NTK-aware interpolation
In order to resolve the problem of losing high frequency information when interpolating the RoPE embeddings, the NTK-aware interpolation came into picture. Instead of scaling every dimension of RoPE equally by a factor, we spread out the interpolation pressure across multiple dimensions by scaling high frequencies less and low frequencies more.
However, one major disadvantage of this method is that given it is not just an interpolation scheme, some dimensions are slightly extrapolated to out-of-bound values, thus fine-tuning with NTK-aware interpolation yields inferior results. In practice, the scale value has to be set higher than the expected scale for a given context length extension.
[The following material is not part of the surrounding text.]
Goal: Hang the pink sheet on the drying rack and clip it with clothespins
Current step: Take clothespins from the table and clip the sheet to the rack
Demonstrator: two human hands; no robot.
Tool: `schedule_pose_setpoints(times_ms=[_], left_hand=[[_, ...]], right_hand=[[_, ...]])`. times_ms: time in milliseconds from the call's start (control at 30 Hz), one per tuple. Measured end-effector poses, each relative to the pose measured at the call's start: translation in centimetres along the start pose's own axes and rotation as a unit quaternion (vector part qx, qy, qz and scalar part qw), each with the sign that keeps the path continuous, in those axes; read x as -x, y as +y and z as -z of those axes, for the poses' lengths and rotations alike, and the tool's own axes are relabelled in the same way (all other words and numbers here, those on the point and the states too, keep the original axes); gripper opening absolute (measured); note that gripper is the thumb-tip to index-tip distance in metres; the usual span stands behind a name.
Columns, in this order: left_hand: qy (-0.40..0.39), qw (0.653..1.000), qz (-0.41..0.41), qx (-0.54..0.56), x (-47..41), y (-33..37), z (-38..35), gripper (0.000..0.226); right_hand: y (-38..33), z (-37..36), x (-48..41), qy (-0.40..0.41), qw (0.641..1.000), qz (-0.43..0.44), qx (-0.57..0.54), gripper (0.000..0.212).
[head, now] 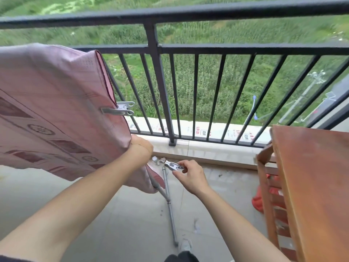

NTK-by-parts Interpolation
When stretching RoPE dimensions uniformly, tokens become closer, impairing the model’s ability to understand small and local relationships between internal embeddings. NTK-by-parts interpolation proposes a solution by not interpolating higher frequency dimensions at all and always interpolating lower frequency dimensions.
Dynamic NTK interpolation
With the above approach the model may experience a performance drop at a length less than L and an abrupt degradation when the sequence length is longer than L. Introducing the Dynamic Scaling method as a solution to gracefully degrade instead of breaking immediately when hitting the trained context limit. Dynamic Scaling as an inference-time method where the scale factor is updated dynamically during each forward-pass based on the sequence length.
The importance of handling RoPE embeddings correctly when implementing Dynamic Scaling with KV Cache, suggesting thatKV-embeddings should be cached before applying RoPE, as the RoPE embedding of every token changes when s changes.